**TASK DIRECTIONS**
Search the listing for the word "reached" and return each line that contains it.

**DATA FOR THE TASK**
_____

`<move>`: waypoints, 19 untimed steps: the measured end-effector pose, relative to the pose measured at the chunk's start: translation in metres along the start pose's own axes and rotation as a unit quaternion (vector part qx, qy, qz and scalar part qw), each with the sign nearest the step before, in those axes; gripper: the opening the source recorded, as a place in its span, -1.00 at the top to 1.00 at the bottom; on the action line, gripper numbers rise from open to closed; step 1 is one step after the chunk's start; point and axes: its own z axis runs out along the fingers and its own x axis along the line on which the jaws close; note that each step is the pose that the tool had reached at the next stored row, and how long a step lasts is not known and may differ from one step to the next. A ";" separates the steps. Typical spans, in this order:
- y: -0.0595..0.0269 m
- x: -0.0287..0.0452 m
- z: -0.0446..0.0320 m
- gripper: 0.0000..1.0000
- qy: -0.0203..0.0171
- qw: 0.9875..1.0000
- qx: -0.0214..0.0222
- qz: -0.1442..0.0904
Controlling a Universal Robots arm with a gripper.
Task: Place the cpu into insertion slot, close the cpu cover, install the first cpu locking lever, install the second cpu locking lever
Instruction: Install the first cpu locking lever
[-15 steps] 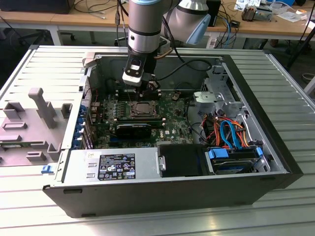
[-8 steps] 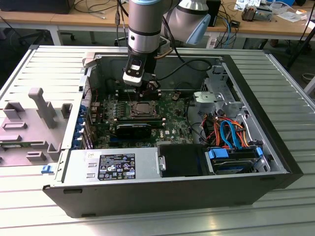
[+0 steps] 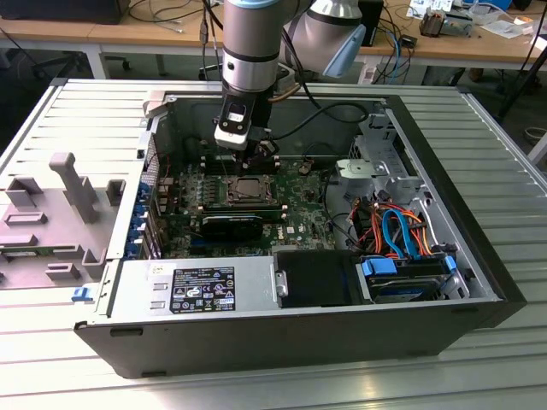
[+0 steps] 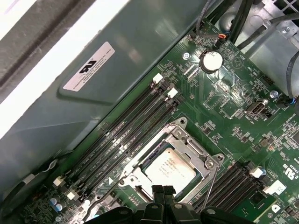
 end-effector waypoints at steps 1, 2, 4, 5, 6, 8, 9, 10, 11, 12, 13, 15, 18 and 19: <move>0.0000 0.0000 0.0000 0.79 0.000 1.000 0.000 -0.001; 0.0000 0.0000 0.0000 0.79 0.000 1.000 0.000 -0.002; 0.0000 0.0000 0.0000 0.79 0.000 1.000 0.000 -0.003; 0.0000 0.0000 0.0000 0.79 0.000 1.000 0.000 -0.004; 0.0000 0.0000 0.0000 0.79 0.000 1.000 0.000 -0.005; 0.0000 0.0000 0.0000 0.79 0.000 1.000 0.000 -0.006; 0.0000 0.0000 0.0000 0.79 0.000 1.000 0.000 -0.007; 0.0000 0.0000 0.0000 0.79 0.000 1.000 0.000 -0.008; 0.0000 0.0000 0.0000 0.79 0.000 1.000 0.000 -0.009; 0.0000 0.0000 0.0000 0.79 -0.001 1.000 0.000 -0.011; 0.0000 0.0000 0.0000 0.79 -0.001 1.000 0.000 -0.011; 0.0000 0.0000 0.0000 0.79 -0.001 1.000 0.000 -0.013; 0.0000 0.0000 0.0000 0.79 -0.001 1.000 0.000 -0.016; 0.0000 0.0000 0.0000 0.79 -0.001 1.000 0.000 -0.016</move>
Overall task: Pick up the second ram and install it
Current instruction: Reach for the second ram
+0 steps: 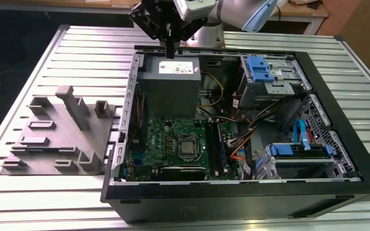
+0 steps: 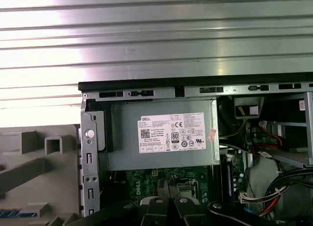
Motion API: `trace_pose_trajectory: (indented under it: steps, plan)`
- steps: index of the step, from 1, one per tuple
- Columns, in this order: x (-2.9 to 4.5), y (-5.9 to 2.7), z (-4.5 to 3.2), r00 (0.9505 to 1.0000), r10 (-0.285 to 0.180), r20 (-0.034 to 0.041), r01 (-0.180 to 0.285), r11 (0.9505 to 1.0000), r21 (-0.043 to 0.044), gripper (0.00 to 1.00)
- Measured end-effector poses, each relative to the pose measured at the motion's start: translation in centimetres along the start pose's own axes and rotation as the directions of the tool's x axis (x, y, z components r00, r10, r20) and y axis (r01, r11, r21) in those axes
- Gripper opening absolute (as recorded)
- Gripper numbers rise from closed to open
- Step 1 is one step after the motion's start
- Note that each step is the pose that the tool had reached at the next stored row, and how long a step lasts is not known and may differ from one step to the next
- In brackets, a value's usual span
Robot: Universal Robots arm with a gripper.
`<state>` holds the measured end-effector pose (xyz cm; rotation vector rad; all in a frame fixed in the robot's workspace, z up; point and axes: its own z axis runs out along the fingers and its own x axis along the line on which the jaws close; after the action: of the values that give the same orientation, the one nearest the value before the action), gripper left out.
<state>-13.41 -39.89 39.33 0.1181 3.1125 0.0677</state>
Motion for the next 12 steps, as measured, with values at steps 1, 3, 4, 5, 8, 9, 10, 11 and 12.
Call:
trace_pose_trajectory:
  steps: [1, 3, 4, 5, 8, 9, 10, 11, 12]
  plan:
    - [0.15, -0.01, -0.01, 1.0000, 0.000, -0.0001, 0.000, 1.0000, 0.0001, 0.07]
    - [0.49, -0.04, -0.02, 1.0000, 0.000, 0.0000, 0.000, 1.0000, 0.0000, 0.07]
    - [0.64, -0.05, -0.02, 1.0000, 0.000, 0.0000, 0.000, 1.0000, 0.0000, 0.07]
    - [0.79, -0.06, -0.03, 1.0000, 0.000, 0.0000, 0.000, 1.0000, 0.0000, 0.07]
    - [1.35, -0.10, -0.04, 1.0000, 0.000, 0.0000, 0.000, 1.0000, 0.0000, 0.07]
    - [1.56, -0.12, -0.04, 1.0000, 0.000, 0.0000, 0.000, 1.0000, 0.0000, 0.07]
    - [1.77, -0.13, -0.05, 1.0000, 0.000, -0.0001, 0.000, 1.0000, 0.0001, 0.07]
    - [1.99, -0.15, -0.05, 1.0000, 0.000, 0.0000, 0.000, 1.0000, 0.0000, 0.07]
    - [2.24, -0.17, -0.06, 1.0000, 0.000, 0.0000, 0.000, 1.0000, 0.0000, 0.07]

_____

**RESULT FOR THIS TASK**
`<move>`: waypoints, 19 untimed steps: the measured end-effector pose, relative to the pose measured at the chunk's start: translation in metres along the start pose's own axes and rotation as a unit quaternion (vector part qx, qy, qz and scalar part qw), each with the sign nearest the step before, in those axes; gripper: the opening the source recorded, as a place in its span, -1.00 at the top to 1.00 at the bottom; on the action line, gripper numbers rise from open to closed; step 1 is one step after the chunk's start; point and axes: its own z axis runs out along the fingers and its own x axis along the line on which the jaws close; note that each step is the pose that the tool had reached at the next stored row, and how long a step lasts is not known and may differ from one step to the next. A ";" separates the steps. Typical spans, in this order:
- Note that each step is the pose that the tool had reached at the next stored row, and how long a step lasts is not known and may differ from one step to the next

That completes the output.